風の森通信 第341号
晩秋のみちのく
日時:平成18年11月3日(祝)
場所:イズミティー21「仙台市泉区民文化祭茶会」
主 :裏千家澤藤氏
短冊 千歳
花 浜茄子
茶碗 白薩摩
茶杓 象牙笹の葉
テーマは「七五三」
小ぶりな茶箱でのお点前。
茶箱の両側面には扇面が描がかれ、秋は紅葉そして春には桜と季節ごとに楽しめるもので、江戸時代の作とお聞きしました。
絵の繊細さと塗りの保存の良さには驚かされます。
茶箱の中には小さなお茶碗など組まれていて、まるでおままごとで使うお道具が入っているようです。
振出しの中には金平糖。
白薩摩の小さなお茶碗に丁寧にお茶が点てられ、手の中に入ってしまうほどの小ぶりさに思わず笑みがこぼれます。

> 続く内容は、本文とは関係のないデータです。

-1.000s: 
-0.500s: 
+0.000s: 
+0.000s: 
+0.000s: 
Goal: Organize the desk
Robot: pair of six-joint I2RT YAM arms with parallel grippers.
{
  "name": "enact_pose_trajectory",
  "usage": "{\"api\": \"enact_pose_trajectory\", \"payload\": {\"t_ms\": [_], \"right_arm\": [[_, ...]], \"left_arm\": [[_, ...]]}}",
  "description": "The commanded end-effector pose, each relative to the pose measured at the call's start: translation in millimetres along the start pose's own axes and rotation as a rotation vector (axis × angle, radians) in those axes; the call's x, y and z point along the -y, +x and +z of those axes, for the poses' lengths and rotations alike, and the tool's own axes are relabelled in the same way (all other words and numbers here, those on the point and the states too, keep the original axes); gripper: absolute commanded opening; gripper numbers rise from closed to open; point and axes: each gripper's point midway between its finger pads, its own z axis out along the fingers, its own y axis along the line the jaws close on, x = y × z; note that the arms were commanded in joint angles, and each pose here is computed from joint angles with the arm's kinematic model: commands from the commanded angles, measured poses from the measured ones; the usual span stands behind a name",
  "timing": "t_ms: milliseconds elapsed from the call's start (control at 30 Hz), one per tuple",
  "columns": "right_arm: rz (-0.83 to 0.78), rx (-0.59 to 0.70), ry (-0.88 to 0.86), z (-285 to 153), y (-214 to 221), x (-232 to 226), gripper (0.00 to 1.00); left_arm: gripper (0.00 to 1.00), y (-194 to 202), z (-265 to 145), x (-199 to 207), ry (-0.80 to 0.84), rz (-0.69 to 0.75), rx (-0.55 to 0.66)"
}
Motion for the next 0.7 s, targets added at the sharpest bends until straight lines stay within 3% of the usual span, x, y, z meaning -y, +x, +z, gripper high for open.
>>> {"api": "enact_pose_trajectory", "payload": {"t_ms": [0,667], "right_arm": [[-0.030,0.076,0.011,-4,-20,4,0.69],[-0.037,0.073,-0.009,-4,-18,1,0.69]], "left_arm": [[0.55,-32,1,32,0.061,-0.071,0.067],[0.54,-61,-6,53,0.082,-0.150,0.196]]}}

次のお席の三彩流安部碧峰氏席では、小学生の男の子が煎茶を点ててくれました。
どんな茶人になるのか今から楽しみなことです。
遠州流松岡氏席では男性が私一人だったこともあり、正客まで経験させていただくことができました。
「南山多寿色」
感謝申し上げます。
その後は車で移動し、東北大学大学院文学研究科・東北大学植物園主催による、市民オープンキャンパス「紅葉の賀」に参加。

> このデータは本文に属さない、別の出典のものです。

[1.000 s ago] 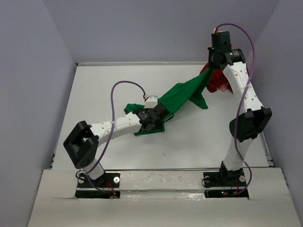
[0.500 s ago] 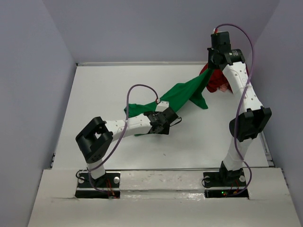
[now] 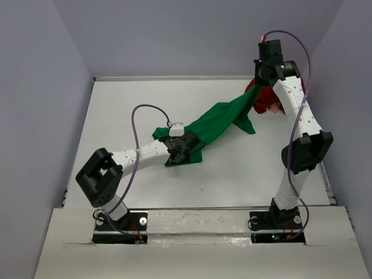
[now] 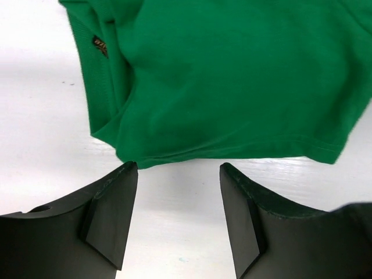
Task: Fold and stack the t-shirts
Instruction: Flatten the tshirt out
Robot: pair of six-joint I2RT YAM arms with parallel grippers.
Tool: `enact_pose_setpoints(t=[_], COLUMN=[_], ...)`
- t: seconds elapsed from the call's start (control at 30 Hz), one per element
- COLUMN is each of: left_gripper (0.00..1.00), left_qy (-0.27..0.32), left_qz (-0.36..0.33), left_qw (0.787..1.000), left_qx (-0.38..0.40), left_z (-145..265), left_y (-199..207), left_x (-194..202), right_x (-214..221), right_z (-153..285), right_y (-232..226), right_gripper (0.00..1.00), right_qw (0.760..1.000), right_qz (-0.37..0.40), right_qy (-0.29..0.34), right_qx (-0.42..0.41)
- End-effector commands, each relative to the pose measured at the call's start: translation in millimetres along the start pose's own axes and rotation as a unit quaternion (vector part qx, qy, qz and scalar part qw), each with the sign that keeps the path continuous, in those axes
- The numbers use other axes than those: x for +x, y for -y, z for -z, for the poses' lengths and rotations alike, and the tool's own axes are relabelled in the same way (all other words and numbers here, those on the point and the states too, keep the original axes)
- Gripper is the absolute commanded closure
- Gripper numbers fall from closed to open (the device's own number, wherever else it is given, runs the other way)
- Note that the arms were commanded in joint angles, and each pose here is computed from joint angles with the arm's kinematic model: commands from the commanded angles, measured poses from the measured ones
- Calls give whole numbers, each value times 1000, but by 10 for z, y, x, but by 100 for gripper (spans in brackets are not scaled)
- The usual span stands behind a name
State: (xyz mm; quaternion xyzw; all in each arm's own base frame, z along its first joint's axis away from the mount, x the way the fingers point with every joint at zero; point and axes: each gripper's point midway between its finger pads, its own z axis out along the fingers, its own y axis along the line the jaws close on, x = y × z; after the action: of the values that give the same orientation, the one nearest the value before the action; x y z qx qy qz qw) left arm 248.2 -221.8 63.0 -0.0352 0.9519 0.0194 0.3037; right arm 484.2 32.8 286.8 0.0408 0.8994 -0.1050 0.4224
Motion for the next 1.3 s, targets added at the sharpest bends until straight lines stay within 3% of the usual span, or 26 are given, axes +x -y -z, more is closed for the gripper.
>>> enact_pose_setpoints(t=[0.0, 0.4, 0.77, 1.27], left_gripper=[32, 34, 37, 37], left_qy=[11, 16, 54, 7], left_qz=[26, 17, -31, -89], left_qw=[999, 1000, 995, 989], left_qx=[-18, -5, 84, 120], left_z=[12, 36, 415, 96], left_y=[-198, -207, 445, 1041], left_x=[-14, -39, -286, 71], right_x=[-166, -148, -135, -146], right_z=[47, 35, 9, 42], right_y=[44, 29, 24, 30], right_gripper=[100, 100, 100, 100], right_qw=[999, 1000, 1000, 1000], right_qz=[-12, -13, -11, -11], right_qy=[30, 27, 24, 26], right_qx=[-2, -5, -4, -6])
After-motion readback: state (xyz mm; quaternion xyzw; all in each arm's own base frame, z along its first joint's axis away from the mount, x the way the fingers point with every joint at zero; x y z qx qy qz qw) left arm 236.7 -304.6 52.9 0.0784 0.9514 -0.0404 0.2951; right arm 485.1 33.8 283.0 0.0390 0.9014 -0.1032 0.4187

植物園内では、淡交会宮城支部のO.S先生による野点席でお茶をいただくことができました。
お茶の楽しみは、自然の風物の中にいてこれを楽しみながらいただくことにあります。お茶室からこの植物園の中に飛び出していただくお茶はまた格別なものでした。
毎年、この野点席でO.S先生にお会いできますことも、楽しみの一つとなりました。
お茶をいただいた後は場所を文教大講義室に移し、公開講演会<紅葉の文化と生態>に参加。
文学研究科教授の佐竹保子先生による「霜葉は二月の花よりも紅なり」-中国のもみじのうた-
講演の中では劉禹錫(りゅううじゃく)の七言律詩の頸聯(けいれん)の第五・六句目が印象に残りました。
沙村好處多逢寺
山葉紅時覚勝春
沙村(しゃそん)の好(よ)き処(ところ)多く寺に逢い
山葉の紅(あか)き時春に勝(まさ)るを覚ゆ
1300年の歳月を経た現代においても、劉禹錫の感性の表れを前に驚かされるばかりです。
東北大学植物園長で髭で有名な鈴木先生からは、「日本の紅葉、世界の紅葉」と題しお話をいただきました。
地球上でも例をみないほどの紅葉する地域に住み、贅沢な場所に私たちが住んでいることを改めて教えていただくことができました。
楓科のいろはもみじ、うるし科そしてニシシギ。
目を射るような赤が、植物園内にもたくさんあるのだと。
最後は同文学研究科教授で琴古流師範でもある泉武夫先生の「秋鹿にちなむ尺八の名曲と秘曲」-レクチャー&ミニコンサート-
「鹿の遠音(とおね)」と「海児道(わたずみどう)」を聴くことができました。
中国より仏教とともに渡来した尺八は、禅宗の高い精神性と共に発展してきたようです。
紅葉の季節、心振るわせられた尺八の音色だったのです。